La présente loi DDADUE ouvre par conséquent un nouveau cas de renvoi du CMF au Code de la consommation et, spécialement, à son article L. 412-13, devenant par-là le pilier du droit nouveau de l’accessibilité.

Partant, le CMF enregistre une disposition nouvelle, et particulière, en matière d’authentification (forte) de l’utilisateur de services de paiement. L’article L. 133-44 est en effet complété par un V ainsi rédigé : « V. – Le prestataire de services de paiement s’assure que les méthodes d’authentification qu’il fournit à ses clients respectent les exigences d’accessibilité fixées à l’article L. 412-13 du code de la consommation ».

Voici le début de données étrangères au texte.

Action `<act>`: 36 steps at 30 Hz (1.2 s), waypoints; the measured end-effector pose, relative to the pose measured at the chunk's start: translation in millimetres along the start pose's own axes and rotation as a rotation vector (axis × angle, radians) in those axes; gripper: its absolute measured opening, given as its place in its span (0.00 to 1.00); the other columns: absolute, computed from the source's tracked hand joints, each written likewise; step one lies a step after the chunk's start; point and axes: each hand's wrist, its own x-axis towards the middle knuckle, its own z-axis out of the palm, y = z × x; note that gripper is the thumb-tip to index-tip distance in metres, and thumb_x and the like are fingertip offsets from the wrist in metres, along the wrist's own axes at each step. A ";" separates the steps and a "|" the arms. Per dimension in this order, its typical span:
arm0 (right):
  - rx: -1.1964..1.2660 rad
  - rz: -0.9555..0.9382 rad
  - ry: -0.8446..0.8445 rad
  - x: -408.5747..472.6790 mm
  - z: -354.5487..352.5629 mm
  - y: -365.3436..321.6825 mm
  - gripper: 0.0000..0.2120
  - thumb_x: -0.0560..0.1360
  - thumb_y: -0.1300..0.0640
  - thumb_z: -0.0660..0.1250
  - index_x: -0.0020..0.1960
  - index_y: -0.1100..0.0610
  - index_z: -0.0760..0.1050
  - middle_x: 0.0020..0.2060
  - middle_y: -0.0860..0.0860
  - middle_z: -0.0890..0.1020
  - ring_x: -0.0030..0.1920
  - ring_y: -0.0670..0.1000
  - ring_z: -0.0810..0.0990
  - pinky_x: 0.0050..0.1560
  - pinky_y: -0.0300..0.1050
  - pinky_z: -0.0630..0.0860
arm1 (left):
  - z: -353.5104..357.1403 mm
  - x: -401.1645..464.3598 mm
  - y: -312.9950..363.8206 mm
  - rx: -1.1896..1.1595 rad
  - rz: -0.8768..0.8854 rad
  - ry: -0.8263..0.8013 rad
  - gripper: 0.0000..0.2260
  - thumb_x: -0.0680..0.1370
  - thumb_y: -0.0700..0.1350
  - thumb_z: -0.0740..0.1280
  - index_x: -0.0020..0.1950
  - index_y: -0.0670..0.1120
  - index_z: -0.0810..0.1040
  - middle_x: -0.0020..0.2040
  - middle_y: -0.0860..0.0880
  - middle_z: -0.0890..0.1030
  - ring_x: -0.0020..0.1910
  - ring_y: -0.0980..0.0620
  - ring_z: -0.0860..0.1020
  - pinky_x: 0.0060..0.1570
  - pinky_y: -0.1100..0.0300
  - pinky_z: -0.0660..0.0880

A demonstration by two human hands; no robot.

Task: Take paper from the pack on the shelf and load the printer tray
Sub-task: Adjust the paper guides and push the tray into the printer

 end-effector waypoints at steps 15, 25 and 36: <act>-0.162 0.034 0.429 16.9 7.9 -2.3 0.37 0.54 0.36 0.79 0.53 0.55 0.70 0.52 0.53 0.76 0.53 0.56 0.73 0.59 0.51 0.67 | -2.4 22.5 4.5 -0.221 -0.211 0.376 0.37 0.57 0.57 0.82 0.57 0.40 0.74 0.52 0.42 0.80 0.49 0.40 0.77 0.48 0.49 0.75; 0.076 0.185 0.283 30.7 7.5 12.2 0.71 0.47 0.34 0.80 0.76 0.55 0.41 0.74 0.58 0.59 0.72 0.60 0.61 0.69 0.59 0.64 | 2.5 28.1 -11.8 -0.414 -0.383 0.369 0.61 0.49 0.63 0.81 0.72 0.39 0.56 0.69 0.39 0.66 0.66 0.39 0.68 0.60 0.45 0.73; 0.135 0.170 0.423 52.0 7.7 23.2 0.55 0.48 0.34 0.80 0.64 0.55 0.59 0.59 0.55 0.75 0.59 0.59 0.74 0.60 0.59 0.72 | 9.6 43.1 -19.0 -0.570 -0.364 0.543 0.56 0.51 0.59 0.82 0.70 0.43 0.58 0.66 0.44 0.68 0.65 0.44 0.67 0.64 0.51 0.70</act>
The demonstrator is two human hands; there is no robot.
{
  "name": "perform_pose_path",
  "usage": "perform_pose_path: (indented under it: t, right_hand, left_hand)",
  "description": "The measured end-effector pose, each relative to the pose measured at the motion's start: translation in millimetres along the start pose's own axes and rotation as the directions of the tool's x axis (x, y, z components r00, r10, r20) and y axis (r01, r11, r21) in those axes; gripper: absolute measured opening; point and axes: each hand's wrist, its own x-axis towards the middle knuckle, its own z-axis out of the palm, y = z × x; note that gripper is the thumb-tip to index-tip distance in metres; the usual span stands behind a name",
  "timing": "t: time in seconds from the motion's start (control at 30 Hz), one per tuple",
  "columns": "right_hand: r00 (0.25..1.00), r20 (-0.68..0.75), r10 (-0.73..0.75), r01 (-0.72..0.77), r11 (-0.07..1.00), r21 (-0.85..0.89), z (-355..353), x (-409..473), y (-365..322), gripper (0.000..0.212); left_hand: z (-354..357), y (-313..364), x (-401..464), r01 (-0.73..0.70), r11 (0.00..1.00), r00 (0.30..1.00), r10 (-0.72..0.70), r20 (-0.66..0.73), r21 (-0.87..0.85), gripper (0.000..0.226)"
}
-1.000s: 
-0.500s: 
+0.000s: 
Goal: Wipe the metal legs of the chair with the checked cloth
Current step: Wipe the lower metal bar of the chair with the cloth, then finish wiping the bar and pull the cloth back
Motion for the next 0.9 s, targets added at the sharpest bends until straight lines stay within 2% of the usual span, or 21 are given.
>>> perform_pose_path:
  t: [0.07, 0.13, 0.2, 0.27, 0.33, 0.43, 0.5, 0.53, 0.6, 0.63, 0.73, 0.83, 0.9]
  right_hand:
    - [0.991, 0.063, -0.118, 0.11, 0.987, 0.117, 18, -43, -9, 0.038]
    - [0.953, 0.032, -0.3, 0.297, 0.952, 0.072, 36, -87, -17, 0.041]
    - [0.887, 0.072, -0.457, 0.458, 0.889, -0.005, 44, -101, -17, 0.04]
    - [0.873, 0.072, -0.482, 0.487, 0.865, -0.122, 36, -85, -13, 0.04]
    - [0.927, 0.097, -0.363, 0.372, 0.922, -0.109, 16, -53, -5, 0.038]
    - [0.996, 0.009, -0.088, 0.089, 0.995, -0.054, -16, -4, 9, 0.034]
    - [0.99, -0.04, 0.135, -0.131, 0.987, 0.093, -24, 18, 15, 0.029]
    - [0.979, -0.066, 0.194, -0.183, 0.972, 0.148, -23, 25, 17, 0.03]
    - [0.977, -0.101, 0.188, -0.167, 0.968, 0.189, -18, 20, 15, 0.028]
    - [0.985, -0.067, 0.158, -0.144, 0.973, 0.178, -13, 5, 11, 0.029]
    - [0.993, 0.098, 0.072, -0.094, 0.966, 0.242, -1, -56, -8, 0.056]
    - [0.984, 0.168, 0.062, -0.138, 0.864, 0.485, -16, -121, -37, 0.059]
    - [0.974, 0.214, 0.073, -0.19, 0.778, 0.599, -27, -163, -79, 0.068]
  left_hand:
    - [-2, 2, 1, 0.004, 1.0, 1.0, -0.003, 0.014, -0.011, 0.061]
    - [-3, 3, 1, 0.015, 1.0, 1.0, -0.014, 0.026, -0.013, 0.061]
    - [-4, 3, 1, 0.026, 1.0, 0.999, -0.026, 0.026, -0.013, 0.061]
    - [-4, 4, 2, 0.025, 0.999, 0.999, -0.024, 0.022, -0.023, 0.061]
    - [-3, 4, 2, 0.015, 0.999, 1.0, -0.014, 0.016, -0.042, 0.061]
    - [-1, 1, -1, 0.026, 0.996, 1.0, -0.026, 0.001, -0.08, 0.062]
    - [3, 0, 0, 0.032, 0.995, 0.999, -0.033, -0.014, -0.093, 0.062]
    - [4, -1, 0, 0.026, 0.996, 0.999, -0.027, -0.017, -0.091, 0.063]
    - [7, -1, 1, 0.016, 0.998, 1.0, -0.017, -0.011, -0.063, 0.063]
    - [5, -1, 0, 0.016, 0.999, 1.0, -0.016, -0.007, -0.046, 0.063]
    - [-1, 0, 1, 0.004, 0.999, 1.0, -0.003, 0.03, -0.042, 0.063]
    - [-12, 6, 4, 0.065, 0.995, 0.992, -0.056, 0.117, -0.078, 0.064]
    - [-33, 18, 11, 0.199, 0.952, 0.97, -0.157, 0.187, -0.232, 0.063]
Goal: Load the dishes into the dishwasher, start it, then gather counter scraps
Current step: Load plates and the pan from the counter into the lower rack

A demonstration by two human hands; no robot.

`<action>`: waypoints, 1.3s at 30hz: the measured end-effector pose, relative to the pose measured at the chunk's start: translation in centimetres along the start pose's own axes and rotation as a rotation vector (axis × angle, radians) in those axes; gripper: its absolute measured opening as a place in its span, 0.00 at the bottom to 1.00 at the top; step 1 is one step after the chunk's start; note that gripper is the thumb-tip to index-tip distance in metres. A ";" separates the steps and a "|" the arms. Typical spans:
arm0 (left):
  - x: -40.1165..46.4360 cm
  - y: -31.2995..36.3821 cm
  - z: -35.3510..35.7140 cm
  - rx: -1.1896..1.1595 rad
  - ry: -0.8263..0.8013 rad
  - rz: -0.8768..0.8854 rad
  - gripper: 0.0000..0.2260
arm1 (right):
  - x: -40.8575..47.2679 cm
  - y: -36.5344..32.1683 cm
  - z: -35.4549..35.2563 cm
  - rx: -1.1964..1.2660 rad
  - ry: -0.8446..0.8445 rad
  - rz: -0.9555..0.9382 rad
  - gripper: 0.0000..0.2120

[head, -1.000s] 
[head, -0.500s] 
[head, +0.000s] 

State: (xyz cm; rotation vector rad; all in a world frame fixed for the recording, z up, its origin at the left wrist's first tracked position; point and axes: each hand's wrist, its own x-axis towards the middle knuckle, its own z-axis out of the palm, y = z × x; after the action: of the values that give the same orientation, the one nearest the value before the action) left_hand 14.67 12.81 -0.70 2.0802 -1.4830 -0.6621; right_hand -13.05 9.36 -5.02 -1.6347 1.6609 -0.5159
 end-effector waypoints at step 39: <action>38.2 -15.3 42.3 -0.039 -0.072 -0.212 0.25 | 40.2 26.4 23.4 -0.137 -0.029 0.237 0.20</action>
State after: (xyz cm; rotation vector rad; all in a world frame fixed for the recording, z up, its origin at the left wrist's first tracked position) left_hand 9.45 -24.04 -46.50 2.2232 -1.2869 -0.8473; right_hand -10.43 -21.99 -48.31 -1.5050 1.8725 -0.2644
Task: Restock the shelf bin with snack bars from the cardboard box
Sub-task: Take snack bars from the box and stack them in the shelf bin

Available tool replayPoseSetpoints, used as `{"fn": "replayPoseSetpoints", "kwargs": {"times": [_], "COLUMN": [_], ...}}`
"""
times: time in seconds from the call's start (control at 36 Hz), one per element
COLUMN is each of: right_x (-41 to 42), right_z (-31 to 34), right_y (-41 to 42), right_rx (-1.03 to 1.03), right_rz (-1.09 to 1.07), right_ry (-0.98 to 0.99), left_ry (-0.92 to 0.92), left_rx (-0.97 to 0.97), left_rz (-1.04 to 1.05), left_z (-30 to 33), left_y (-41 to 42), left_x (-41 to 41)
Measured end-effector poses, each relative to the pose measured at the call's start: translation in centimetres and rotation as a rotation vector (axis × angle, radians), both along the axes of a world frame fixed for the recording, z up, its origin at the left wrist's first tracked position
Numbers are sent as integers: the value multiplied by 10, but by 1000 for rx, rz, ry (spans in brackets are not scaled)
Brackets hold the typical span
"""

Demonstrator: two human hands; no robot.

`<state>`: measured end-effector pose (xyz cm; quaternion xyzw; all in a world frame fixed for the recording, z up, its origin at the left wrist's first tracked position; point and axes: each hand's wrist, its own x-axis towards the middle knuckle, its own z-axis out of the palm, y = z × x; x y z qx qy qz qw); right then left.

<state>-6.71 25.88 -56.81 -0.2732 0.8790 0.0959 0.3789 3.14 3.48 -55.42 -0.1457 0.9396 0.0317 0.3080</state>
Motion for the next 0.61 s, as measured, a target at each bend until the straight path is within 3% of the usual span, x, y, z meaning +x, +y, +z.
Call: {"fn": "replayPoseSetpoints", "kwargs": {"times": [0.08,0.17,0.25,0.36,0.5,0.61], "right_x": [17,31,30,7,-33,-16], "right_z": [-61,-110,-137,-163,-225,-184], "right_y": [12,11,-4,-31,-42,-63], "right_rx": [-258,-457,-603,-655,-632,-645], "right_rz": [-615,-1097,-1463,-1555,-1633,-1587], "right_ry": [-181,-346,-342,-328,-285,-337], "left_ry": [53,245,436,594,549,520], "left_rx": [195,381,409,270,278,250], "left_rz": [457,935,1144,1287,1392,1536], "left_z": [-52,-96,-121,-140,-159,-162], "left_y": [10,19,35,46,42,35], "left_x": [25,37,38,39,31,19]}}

Surtout, le chapitre Ier du titre Ier du livre III du CMF est enrichi par une section entière, la section 6, qui vient clôturer de la sorte les dispositions générales relatives aux opérations de banque, aux services de paiement et à l’émission et à la gestion de monnaie électronique3 :

« Section 6

Obligations d’accessibilité

Art. L. 311-14. – Le professionnel s’assure de l’accessibilité des opérations et des services qu’il fournit à sa clientèle, conformément aux exigences prévues à l’article L. 412-13 du code de la consommation, au titre :

– De la section 1 du chapitre II du présent titre ;

Des articles L. 131-2, L. 132-1 et L. 132-2 ;

Du II et du 1o du III de l’article L. 314-1 ;

De l’ouverture, de la gestion et de la clôture d’un compte de paiement défini au I du même article L. 314-1. »

Si l’on décrypte, cela signifie que l’accessibilité des produits et services, telle que visée à l’article L. 412-13 du Code de la consommation (et tels qu’un décret et un arrêté en préciseront les contours), concernera :

– le droit au compte et les relations avec les clients ;

– le chèque, la lettre de change et le billet à ordre ;

– les services de paiement dans leur ensemble, ainsi que les opérations fondées sur un titre de service, un chèque de voyage ou un mandat postal sur support papier, tiré sur le prestataire de services de paiement en vue de mettre des fonds à la disposition du bénéficiaire, et

– l’ouverture, la gestion et la clôture d’un compte de paiement.

Par ailleurs, et enfin, la section 3 du chapitre V du même titre Ier est complétée par un article L. 315-8-1 : « L’émetteur s’assure que l’ensemble des opérations nécessaires à la gestion de la monnaie définie à l’article L. 315-1 du présent code respectent les exigences d’accessibilité prévues à l’article L. 412-13 du code de la consommation. » n

Achevé de rédiger le 19 mars 2023

À retrouver dans la revue
Banque et Droit Nº208
Notes :
1 Cf. Arrêté du 18 décembre 2008 portant homologation de la charte d’accessibilité pour renforcer l’effectivité du droit au compte.
2 Cf. directive (UE) 2019/882, art. 3, 28).
3 S’agissant des services d’investissement, les « obligations d’accessibilité » font l’objet d’un chapitre à part entière (CMF, art. L. 323-1 et s.).